Collective agreement

A collective agreement or collective bargaining agreement (CBA) is a special type of commercial agreement, usually as one negotiated "collectively" between management (on behalf of the company) and trades unions (on behalf of employees). The collective agreement regulates the terms and conditions of employees in their workplace, their duties and the duties of the employer. It is usually the result of a process of collective bargaining between an employer (or a number of employers) and a trade union representing workers.

United Kingdom

At common law, Ford v A.U.E.F. [1969],[1] the courts once held that collective agreements were not binding. Then, the Industrial Relations Act 1971, introduced by Robert Carr (Employment Minister in Edward Heath's cabinet), provided that collective agreements were binding unless a written contact clause in writing declared otherwise. After the demise of the Heath government, the law was reversed to reflect the tradition in British industrial relations policy of legal abstentionism from workplace disputes.

The law is now contained in the Trade Union and Labour Relations (Consolidation) Act 1992 s.179, whereby In the United Kingdom, collective agreements are conclusively deemed to be not legally binding. This presumption may be rebutted when the agreement is in writing and contains an explicit provision asserting that it should be legally enforceable.

Although the collective agreement itself is not enforceable, many of the terms negotiated will relate to pay, conditions, holidays, pensions and so on.

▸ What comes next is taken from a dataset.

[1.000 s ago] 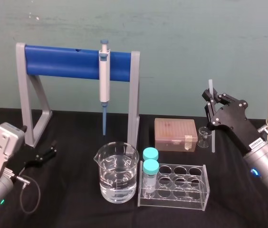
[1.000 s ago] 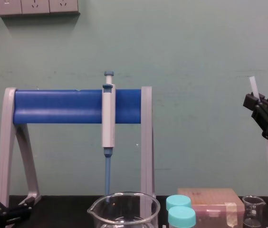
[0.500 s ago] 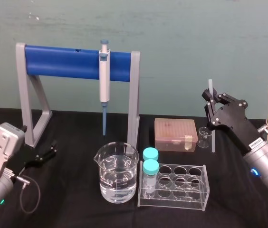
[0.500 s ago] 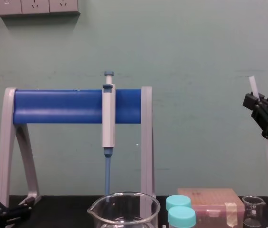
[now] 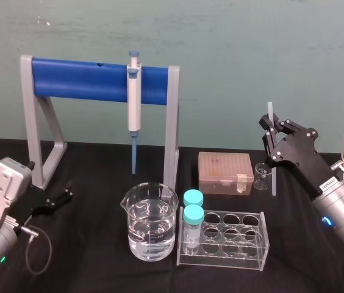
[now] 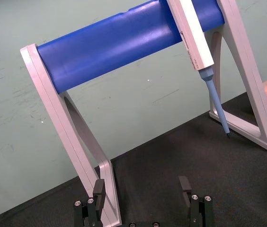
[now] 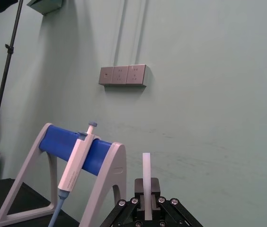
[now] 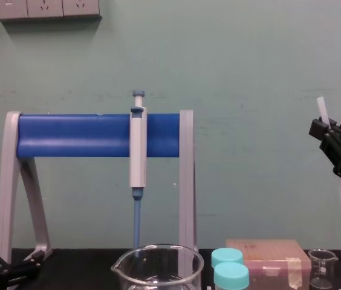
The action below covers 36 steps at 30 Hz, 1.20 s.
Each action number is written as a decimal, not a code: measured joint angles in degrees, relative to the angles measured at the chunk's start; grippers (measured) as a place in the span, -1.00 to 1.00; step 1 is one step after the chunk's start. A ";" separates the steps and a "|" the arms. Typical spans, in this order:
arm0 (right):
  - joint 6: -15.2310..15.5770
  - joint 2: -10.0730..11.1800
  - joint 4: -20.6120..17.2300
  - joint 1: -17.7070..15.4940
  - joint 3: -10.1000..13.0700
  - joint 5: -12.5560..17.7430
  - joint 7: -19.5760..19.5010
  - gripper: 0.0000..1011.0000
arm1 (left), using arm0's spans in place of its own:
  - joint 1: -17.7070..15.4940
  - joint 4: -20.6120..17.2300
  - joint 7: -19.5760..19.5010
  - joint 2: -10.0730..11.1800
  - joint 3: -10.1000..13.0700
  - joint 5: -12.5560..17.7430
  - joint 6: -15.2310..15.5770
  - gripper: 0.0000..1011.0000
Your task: Pick up the stirring rod with one hand, then place it down.
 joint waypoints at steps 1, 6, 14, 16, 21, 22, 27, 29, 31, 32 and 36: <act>-0.01 0.00 0.00 0.00 0.00 0.00 0.00 -0.87 | 0.00 0.00 0.00 0.00 0.00 0.00 0.00 0.98; 0.00 0.00 0.00 0.00 0.00 0.00 0.00 -0.87 | 0.00 0.00 0.00 0.00 0.00 0.00 0.00 0.98; 0.00 0.00 0.00 0.00 0.00 0.00 0.00 -0.87 | 0.00 0.00 0.00 0.00 0.00 0.00 0.00 0.98; -0.01 0.00 0.00 0.00 0.00 0.00 0.00 -0.87 | 0.00 0.00 0.00 0.00 0.00 0.00 0.00 0.98; 0.00 0.00 0.00 0.00 0.00 0.00 0.00 -0.87 | 0.00 0.00 0.00 0.00 0.00 0.00 0.00 0.98; 0.00 0.00 0.00 0.00 0.00 0.00 0.00 -0.87 | 0.00 0.00 0.00 0.00 0.00 0.00 0.00 0.98; 0.00 0.00 0.00 0.00 0.01 0.00 0.00 -0.87 | 0.00 0.00 0.00 0.00 0.00 0.00 0.00 0.98; 0.00 0.00 0.00 0.00 0.01 0.00 0.00 -0.87 | 0.00 0.00 0.00 0.00 0.00 0.00 0.00 0.98; 0.00 0.00 0.00 0.00 0.00 0.00 0.00 -0.87 | 0.00 0.00 0.00 0.00 0.00 0.00 -0.01 0.98; 0.00 0.00 0.00 0.00 0.00 0.00 0.00 -0.87 | 0.00 0.00 0.00 0.00 0.00 0.00 0.00 0.98; -0.01 0.00 0.00 0.00 0.00 0.00 0.00 -0.87 | 0.00 0.00 0.00 0.00 0.00 0.00 0.00 0.98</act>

These terms will be incorporated into an employee's contract of employment (whether or not the employee is a union member); and the contract of employment is, of course, enforceable. If the new terms are unacceptable to any individuals, they can object to his employer; but if the majority of workers have acquiesced, the company will be able to sack the complainants, normally with impunity.

The British law reflects the historic adversarial nature of UK industrial relations. Also, there is a background fear by employees that if their trade union sued for breach of a collective agreement, the union could become bankrupt, leaving employees without representation in collective bargaining. This unfortunate situation may be slowly changing, partly through EU influences. Japanese and Chinese firms that have UK factories (particularly in the motor industry) try to imbue their workers with the company ethic. This approach has been adopted by indigenous UK firms such as Tesco.

Germany

Collective agreements in Germany are legally binding, and this is accepted by the population, and it causes no alarm.[2] Whereas in the UK there was (and arguably still is) a "them and us" attitude in industrial relations, the situation is very different in post-war Germany and in some other Northern European countries. In Germany, there is a much greater spirit of cooperation between the two sides of industry. For over 50 years, German workers by law have had representation on company boards.[3] Together, management and workers are considered "social partners",[4] a term that gives rise to bemusement in the UK.

United States

See also: US labor law and NLRA

The United States recognises collective bargaining agreements.[5][6][7][8]